With pictures excluded, output exactly the lines that run from the first line of the data below through the line containing "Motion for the".

(INFORMATION PROVIDED)

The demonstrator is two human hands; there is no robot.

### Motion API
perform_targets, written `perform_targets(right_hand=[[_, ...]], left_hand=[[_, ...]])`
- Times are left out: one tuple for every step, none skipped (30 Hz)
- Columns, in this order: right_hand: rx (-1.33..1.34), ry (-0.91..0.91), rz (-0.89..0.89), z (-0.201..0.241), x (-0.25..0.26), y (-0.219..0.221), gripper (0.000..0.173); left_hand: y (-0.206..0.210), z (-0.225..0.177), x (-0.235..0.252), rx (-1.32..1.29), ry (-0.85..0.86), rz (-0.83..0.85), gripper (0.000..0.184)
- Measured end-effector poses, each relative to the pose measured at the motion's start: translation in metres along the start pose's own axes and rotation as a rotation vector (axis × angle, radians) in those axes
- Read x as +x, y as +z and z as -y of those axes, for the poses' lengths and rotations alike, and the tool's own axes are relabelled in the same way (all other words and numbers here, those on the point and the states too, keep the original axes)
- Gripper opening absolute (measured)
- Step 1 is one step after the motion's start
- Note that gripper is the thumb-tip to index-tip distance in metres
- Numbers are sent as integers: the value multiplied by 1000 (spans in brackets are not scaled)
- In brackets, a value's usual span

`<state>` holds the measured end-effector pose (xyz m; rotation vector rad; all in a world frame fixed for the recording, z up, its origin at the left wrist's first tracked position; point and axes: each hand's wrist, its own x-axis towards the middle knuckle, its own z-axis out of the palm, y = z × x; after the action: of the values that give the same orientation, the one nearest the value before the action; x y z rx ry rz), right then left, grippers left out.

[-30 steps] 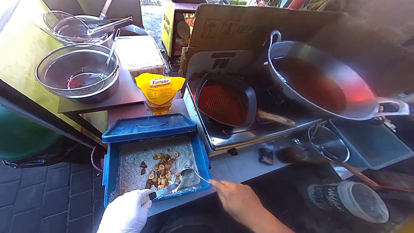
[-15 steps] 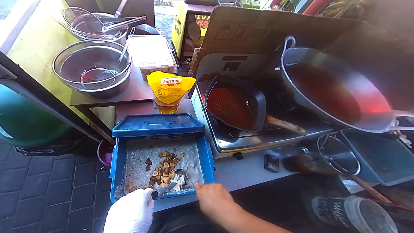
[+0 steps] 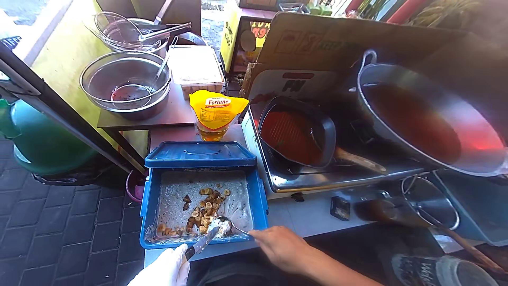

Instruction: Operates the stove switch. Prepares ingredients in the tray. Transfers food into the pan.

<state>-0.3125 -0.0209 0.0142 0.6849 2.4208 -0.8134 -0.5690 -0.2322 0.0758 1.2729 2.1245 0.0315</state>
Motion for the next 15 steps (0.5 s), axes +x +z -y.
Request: perform_targets(right_hand=[[112, 12, 10, -4, 1, -6, 40], [246, 26, 6, -9, 1, -10, 39], [392, 36, -10, -15, 1, -10, 36], [529, 40, -50, -20, -1, -7, 34], [634, 44, -118, -22, -3, -3, 33], [667, 57, -198, -23, -5, 0, 34], [617, 77, -282, -22, -7, 2, 36], [505, 89, -378, -21, -8, 5, 38], [378, 85, -476, -21, -8, 9, 39], [274, 83, -549, -23, -6, 16, 39], [213, 90, -592, -25, -4, 23, 39], [181, 109, -605, -25, -4, 30, 39], [159, 126, -617, -25, -3, 37, 39], [134, 132, -638, -25, -3, 45, 39], [112, 130, -665, -24, -3, 53, 39]], left_hand=[[-1, -1, -1, -12, 6, -18, 41], [-1, -2, -1, -29, 18, -42, 40], [0, -1, -1, -43, 36, -78, 40], [0, -1, -1, -63, 63, -135, 40], [0, 0, -2, -89, 93, -202, 39], [-2, 0, -3, -114, 114, -253, 39], [-6, 1, -4, -136, 126, -282, 39], [-11, 3, -4, -160, 129, -284, 39], [-15, 5, -4, -178, 129, -273, 39], [-18, 8, -2, -194, 126, -249, 39], [-20, 8, 0, -208, 118, -216, 40], [-20, 9, 4, -215, 111, -184, 40], [-18, 7, 9, -219, 102, -152, 40], [-12, 5, 14, -219, 95, -132, 41], [-3, 3, 20, -212, 95, -136, 41]])
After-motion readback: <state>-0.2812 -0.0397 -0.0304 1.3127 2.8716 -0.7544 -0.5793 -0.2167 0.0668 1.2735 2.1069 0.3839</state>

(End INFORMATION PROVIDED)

**TASK RESPONSE**
The demonstrator is two human hands; there is no robot.

### Motion API
perform_targets, written `perform_targets(right_hand=[[_, ...]], left_hand=[[_, ...]])`
- Times are left out: one tuple for every step, none skipped (30 Hz)
- Columns, in this order: right_hand: rx (-1.33..1.34), ry (-0.91..0.91), rz (-0.89..0.89), z (-0.201..0.241), x (-0.25..0.26), y (-0.219..0.221), gripper (0.000..0.173); left_hand: y (-0.206..0.210), z (-0.225..0.177), x (-0.235..0.252), rx (-1.32..1.29), ry (-0.85..0.86), rz (-0.83..0.85), gripper (0.000..0.184)
- Measured end-effector poses, each relative to the pose measured at the motion's start: translation in metres along the start pose's own axes and rotation as a rotation vector (axis × angle, radians) in those axes
- Read x as +x, y as +z and z as -y of those axes, for the poses' lengths and rotations alike, and the tool's own axes are relabelled in the same way (all other words and numbers here, those on the point and the states too, keep the original axes)
- Gripper opening absolute (measured)
- Step 1 is one step after the motion's start
- Note that gripper is the thumb-tip to index-tip distance in metres
- Numbers are sent as integers: the value multiplied by 1000 (spans in brackets are not scaled)
- In brackets, a value's usual span

`<state>` holds the measured end-effector pose (xyz m; rotation vector rad; all in a world frame fixed for the recording, z up, its origin at the left wrist's first tracked position; point and axes: each hand's wrist, its own x-axis towards the middle knuckle, its own z-axis out of the palm, y = z × x; after the action: of the values that give the same orientation, the one nearest the value before the action; x y z rx ry rz), right then left, grippers left out.

[-30 steps] 
[-15 steps] 
[+0 steps] 

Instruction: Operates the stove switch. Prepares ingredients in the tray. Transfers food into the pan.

<state>-0.3125 -0.0209 0.0142 0.6849 2.4208 -0.8134 -0.5690 -0.2322 0.0758 1.2729 2.1245 0.0315</state>
Motion for the next 15 steps (0.5 s), axes +x +z -y.

The answer contains nothing more.